São tantas coisas as que tenho podido aprender de vocês, porém realmente de muito não haverão de servir, porque quando me guardarem dentro dessa mala, infelizmente estarei morrendo" 




Wednesday, February 08, 2012

Exercício Fotográfico

Exercício Fotográfico


Um bom exercício para quem quer começar a explorar a fotografia é, como diria Tolstoi, começar com seu próprio jardim. Para contemplar isso, pego por exemplo a cidade de São Paulo. Algumas regiões da cidade são muito particulares, como a Mooca, Perdizes, Pacaembu, Vila Maria, etc. Parece que cada uma tem sua identidade, sua história, sua gente.

O exercício compreenderia achar o “espírito” do bairro. Uma série de imagens, ou até mesmo uma única foto que, sozinha, descreva o bairro na sua essência. O aspirante a fotógrafo teria um tema que conhece bem, já que vive na região e tem um contato diário com o lugar. Essa relação, que é mais do que uma imagem e envolve a experiência de viver ali, é o essencial para se estabelecer uma ligação maior do que o retrato convencional de uma paisagem. Alguém que vive em São Paulo imagina que a cidade seja a Paulista, o Ibirapuera ou qualquer outra imagem ligada ao turismo? Ou o Rio é o Corcovado?

Não, são relações muito mais complexas e, por muitas vezes, difíceis de serem explicadas. Elas têm de ser experimentadas, refletidas. Decerto, algumas fotografias são difíceis de serem explicadas da mesma maneira, o porquê elas funcionam do jeito que funcionam. Algo “pungente”, um detalhe que pulsa na imagem. O fotógrafo tem que tentar capturar a alma de seu bairro e ao mesmo tempo fazer uma das coisas mais difíceis dessa arte, tema que escreverei mais tarde sobre: uma identidade nas suas fotografias; fotos que ao serem vistas imediatamente remetam ao trabalho de um fotógrafo específico.

Friday, February 03, 2012

Fotografia no Brasil

Um ano de São Paulo, após voltar da minha longa estada no Reino Unido, minhas impressões sobre o estado da fotografia no meu país são desencorajadoras. Acho que por sermos um campo tão rico na área da antropologia, o país ainda privilegia fotografias etnológicas. Não há uma evolução, tanto em técnica quanto em narrativa. Ainda vejo, salvo exceções, tentativas de construir algo mais encorajador e novo que vá além do mero ato de captar uma imagem. A fotografia, como forma de arte, pode ir mais além.

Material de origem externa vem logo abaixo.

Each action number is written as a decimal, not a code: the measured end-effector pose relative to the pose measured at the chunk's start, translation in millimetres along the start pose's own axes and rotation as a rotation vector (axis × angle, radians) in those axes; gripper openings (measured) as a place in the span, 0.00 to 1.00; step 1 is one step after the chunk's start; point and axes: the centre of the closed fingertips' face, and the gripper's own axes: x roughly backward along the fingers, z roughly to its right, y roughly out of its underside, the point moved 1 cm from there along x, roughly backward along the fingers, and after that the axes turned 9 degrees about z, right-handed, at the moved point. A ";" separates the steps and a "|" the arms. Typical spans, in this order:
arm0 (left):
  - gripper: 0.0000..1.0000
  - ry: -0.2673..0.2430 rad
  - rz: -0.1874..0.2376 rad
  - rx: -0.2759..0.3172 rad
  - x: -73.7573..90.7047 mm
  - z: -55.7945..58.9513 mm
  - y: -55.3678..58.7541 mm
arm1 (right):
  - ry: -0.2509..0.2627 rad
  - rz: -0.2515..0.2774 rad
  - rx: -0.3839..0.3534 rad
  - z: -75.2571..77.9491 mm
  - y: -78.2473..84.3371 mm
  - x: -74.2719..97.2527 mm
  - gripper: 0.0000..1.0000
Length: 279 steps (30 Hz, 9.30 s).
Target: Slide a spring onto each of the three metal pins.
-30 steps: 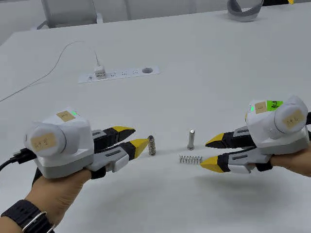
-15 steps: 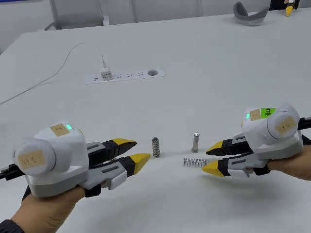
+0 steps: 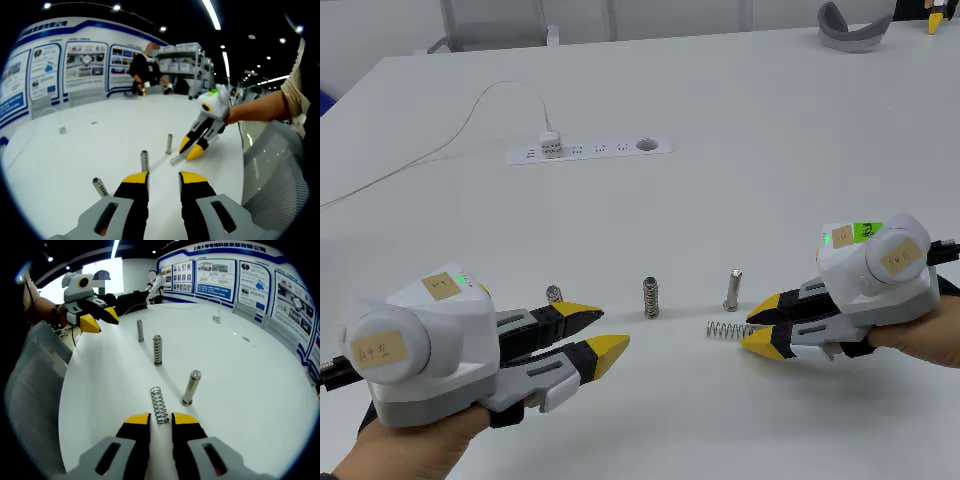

Não temos um centro de excelência, um lugar onde se possa discutir, trocar experiência e olhar fotografias de outros profissionais. Isso é fundamental para a evolução dessa arte em nosso país. Um lugar assim não só encorajaria uma tentativa mais experimentalista sobre essa mídia, como iria também fomentar essa arte para o público em geral.

Só em Londres, de memória, lembro da Photographers´Gallery, PhotoFusion e Portrait Gallery, três exemplos que poderiam ser aplicados ao país. A Photographers’ Gallery é mais voltada à fotografia profissional já bem estabelecida. Nomes como Donnovan Wyllie e Sally Mann entre outros, já fizeram exposições e deram palestra lá. Há também um acervo fixo, e um significativo prêmio anual para fotógrafos.

A PhotoFusion possui estúdios e laboratórios digitais e químicos. Dispõe de cursos sobre fotografia voltados à comunidade e à população de baixa renda. Também há um espaço para exibições de trabalhos, usualmente para fotógrafos menos badalados.

A Portrait Gallery não é um espaço 100% voltado à fotografia, mas sim à arte de retratos como um todo (o que incluí pinturas, fotografias e esculturas). É interessante observar, nesse caso, como essas outras mídias “mais tradicionais” influenciaram a fotografia como um todo.

Todos esses “centros” são gratuítos e contam com ajuda do governo. Aqui no Brasil, apesar de existirem, vez ou outra, eventos com palestras e exibições, não há, pela falta de melhor definição, um espaço dedicado somente a isso. Uma comunidade que faça, e pense, a fotografia como um corpo de trabalho que vá além da técnica. A lei Rouanet está aí para isso, e certamente há espaço para esse tipo de local. Quem sabe, no futuro, tenhamos uma rede de lugares onde a prioridade seja a fotografia.